Die WeTab-Entwickler haben auf das MeeGo-Fundament eine eigene Oberfläche draufgesetzt. Zum Bedienen wird der Tablet-Computer mit zwei Händen gehalten, die Grundfunktionen werden mit beiden Daumen gesteuert: rechts die Navigation auf der zentralen "Pinnwand" mit den Programmsymbolen, links die Navigation in einzelnen Dokumenten. Idee und Wirklichkeit klaffen beim WeTab aber noch weit auseinander. Etliche Programme, wie etwa die Büroanwendung OpenOffice oder die E-Book-Software FBReader, sind nicht auf das Bedienkonzept abgestimmt. Auch in den Kernfunktionen läuft die Bedienung nicht immer rund. Dies gilt für vorinstallierte Programme wie E-Mail, Adressbuch oder Kalender ebenso wie für den Neigungssensor des Geräts, der sich nicht wie beim iPad abschalten lässt und das Bild vorschnell auf den Kopf stellt.

Bedienkonzept leidet noch unter Kinderkrankheiten

Multitouch, also die Bedienung der Oberfläche mit zwei Fingern, fehlt bislang: Man kann also nicht so bequem in ein Foto hineinzoomen wie beim iPad.

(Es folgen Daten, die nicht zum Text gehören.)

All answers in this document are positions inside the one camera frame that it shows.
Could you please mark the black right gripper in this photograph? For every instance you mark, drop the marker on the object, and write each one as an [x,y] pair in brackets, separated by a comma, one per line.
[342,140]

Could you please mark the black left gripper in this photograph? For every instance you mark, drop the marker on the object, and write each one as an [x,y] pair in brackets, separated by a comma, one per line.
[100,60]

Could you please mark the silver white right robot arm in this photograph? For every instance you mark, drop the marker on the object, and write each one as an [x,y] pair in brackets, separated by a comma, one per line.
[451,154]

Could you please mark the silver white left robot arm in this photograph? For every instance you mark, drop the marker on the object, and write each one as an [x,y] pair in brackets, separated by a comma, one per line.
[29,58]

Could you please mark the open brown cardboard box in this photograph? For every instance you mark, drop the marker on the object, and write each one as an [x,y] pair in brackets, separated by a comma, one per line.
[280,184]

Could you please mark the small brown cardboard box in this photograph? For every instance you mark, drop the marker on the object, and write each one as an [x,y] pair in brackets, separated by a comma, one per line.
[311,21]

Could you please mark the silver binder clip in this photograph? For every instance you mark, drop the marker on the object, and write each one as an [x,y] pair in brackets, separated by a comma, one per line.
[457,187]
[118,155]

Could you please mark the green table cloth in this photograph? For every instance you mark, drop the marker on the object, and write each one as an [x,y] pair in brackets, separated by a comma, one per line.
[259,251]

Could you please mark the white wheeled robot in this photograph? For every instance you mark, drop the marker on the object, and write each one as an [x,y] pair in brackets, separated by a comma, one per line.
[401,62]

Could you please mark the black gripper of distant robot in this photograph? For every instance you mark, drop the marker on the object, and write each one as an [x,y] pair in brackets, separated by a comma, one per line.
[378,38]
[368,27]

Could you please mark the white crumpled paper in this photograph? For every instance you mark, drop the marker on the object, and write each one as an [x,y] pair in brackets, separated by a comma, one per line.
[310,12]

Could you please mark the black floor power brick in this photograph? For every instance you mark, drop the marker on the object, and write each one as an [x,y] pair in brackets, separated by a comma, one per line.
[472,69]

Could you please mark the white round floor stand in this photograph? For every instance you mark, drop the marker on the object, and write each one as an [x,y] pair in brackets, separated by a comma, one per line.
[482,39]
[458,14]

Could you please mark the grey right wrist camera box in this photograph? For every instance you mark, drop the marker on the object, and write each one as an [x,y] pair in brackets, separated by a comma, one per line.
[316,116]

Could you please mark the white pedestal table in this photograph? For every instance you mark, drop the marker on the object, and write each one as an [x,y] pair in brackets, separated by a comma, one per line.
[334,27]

Nicht vorhanden ist auch der angekündigte Flashplayer zum Abspielen von Internetvideos. Das WeTab hat zwar zwei USB-Anschlüsse, kann aber keine Daten auf einen USB-Stick kopieren. Technikchef Stephan Odörfer räumt daher auch ein: "Es gibt definitiv noch zu tun." In dieser Woche soll ein Update für das Betriebssystem bereitgestellt werden, das die noch fehlenden Funktionen für das zwischen 449 und 569 Euro teure Gerät ergänzt.

Generell räumt der IT-Branchenverband Bitkom den neuen Tabletcomputern aber gute Wachstumschancen in Deutschland ein. "Die Tablets eignen sich besonders gut zur Unterhaltung und zum Surfen im Netz", sagt Verbandssprecher Maurice Shahd. "Wir rechnen mit rund 500 000 verkauften Geräten in diesem Jahr."